Eyes Wide Open: New York Court of Appeals Upholds Broad Release of Claims in Centro Empresarial Cempresa S.A. v America Movil, S.A.B. de C.V.
In Centro Empresarial Cempresa S.A. v America Movil, S.A.B. de C.V., 2011 NY Slip Op 4720, 1 (N.Y. June 7, 2011), the court upheld the dismissal of Plaintiffs’ complaint alleging fraud, breach of contract, and breach of fiduciary duty arising out of the sale of their interests in Telmex Wireless Ecuador (Telmex México) to defendant América Móvil, holding that the claims were barred by the broad general release signed at the time of the transaction.
Plaintiffs, two Ecuadorian holding companies, and Telmex México, a Mexican telecommunications holding company, formed Telmex Wireless Ecuador LLC (TWE) to acquire interests in Consorcio Ecuatoriano de Telecomunicaciones S.A. Conecel (Conecel), an Ecuadorian telecommunications company. Plaintiffs received a minority stake in TWE.
In forming TWE, the three companies signed a number of agreements, including the “Agreement Among Members,” which gave Plaintiffs the right, in the event of a rollup of TWE into another entity, to obtain reasonable financial, accounting, and legal information, and to exchange their TWE shares for shares in the new entity. In addition, the “Put Agreement” gave Plaintiffs the right to sell their TWE shares to TelMex at a floor price during certain windows between March 2002 and March 2006.
In September 2000, Telmex México rolled TWE into a new entity, América Móvil, S.A.B. de C.V. (América Móvil). Plaintiffs alleged that they then repeatedly requested financial information and reports in order to negotiate a share exchange under the “Agreement Among Members,” but never received this information. Further, Plaintiffs alleged that América Móvil falsely represented Conecel’s financial position in order to avoid distributing profits. As a result, Plaintiffs exercised their March 2002 put option and sold 50% of their TWE shares to TelMex.
In July 2003, Plaintiffs agreed to sell the remainder of their TWE shares to Telmex at the floor price. As part of this agreement, Plaintiffs signed two releases. The “Members Release” released Telmex from “all manner of actions…past, present, or future” arising out of the agreement or out of ownership of interests in TWE. The “Master Release” contained similar language, but included a clause excluding releases of claims involving fraud.
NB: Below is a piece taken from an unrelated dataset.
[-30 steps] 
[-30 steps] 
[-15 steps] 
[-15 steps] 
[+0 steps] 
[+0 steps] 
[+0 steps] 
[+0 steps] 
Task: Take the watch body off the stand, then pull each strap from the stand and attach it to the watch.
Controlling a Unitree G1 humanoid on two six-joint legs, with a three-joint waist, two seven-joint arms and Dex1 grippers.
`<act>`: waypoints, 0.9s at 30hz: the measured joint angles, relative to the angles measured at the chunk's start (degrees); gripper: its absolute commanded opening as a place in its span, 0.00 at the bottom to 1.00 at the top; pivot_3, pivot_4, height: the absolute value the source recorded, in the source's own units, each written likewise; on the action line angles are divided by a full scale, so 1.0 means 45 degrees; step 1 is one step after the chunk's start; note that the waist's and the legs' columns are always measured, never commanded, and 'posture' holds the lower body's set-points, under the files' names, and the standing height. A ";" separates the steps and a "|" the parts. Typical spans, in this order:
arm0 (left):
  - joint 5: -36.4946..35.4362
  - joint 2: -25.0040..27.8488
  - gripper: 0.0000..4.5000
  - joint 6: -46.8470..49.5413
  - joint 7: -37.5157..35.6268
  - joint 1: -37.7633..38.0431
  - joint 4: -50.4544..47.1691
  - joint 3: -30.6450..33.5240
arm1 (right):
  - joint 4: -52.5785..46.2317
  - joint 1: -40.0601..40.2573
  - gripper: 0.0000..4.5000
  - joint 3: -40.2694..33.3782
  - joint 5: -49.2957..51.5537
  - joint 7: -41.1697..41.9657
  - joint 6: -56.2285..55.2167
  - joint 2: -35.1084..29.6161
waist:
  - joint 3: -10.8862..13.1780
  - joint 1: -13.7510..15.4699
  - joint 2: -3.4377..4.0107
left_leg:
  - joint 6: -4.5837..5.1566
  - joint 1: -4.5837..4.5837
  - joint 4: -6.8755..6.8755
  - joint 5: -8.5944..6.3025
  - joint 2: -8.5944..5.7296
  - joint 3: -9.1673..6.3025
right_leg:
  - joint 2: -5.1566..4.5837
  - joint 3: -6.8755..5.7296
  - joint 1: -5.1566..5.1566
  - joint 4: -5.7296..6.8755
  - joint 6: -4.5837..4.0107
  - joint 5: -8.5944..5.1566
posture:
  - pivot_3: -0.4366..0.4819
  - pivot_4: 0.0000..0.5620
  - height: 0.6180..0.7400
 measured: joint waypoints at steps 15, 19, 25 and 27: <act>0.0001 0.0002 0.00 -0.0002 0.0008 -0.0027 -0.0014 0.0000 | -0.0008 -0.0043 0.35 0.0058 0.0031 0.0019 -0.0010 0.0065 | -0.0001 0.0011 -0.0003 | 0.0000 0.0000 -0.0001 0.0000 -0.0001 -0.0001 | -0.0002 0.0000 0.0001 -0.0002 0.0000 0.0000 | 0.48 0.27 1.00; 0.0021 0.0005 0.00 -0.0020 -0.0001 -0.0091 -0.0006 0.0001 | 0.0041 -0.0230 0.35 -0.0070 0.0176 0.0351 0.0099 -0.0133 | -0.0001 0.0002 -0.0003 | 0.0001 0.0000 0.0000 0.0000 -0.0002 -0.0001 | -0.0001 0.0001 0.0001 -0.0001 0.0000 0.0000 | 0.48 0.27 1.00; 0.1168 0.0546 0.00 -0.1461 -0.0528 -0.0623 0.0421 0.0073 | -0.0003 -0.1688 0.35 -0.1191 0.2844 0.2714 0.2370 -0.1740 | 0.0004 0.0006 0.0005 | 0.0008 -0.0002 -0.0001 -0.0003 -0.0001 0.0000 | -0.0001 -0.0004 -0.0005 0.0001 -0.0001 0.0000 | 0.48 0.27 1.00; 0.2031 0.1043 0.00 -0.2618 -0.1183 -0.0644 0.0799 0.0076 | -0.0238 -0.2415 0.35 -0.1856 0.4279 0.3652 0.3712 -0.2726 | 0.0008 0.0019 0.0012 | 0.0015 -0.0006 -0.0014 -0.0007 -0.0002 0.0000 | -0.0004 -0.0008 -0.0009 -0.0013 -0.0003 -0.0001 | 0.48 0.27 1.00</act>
In 2008, Plaintiffs brought an action against Defendants in New York Supreme Court alleging fraud, breach of fiduciary duty, and breach of contract arising from Defendants’ failure to provide financial information and negotiate a share exchange in good faith. The trial court denied Defendants’ motion to dismiss on grounds that the action was barred by release. On appeal, Plaintiffs argued that the “Members Release” did not encompass fraud claims, and that even if it did, it was fraudulently induced. The Court of Appeals rejected this argument, reasoning that a release may encompass unknown fraud claims and may only be challenged as fraudulently induced if the challenge identifies deception distinct from the subject of the release. Because Plaintiffs did not allege such a distinct instance of deception, the claim of fraudulent inducement failed. Finally, the court declined to read the fraud claim exclusion of the “Master Release” into the “Members Release,” holding that it was the latter that governed Plaintiffs’ claims.
The court also rejected Plaintiffs’ arguments that they reasonably relied upon América Móvil’s representations as a fiduciary, concluding that Plaintiffs were sophisticated principals with “eyes wide open” to Defendants’ alleged propensity for fraud, yet failed to protect themselves properly when agreeing to the “Members Release.”
Because the “Members Release” that governed Plaintiffs’ claims was broad enough to encompass fraud, and was not induced by a fraud separate from that alleged in the claims, the court affirmed the Appellate Division’s dismissal of the case under CPLR 3211 [a]  (“Motion to dismiss cause of action” on grounds of release) and awarded court costs to Defendants.
The primary materials for this case may be found on the DU Corporate Governance website.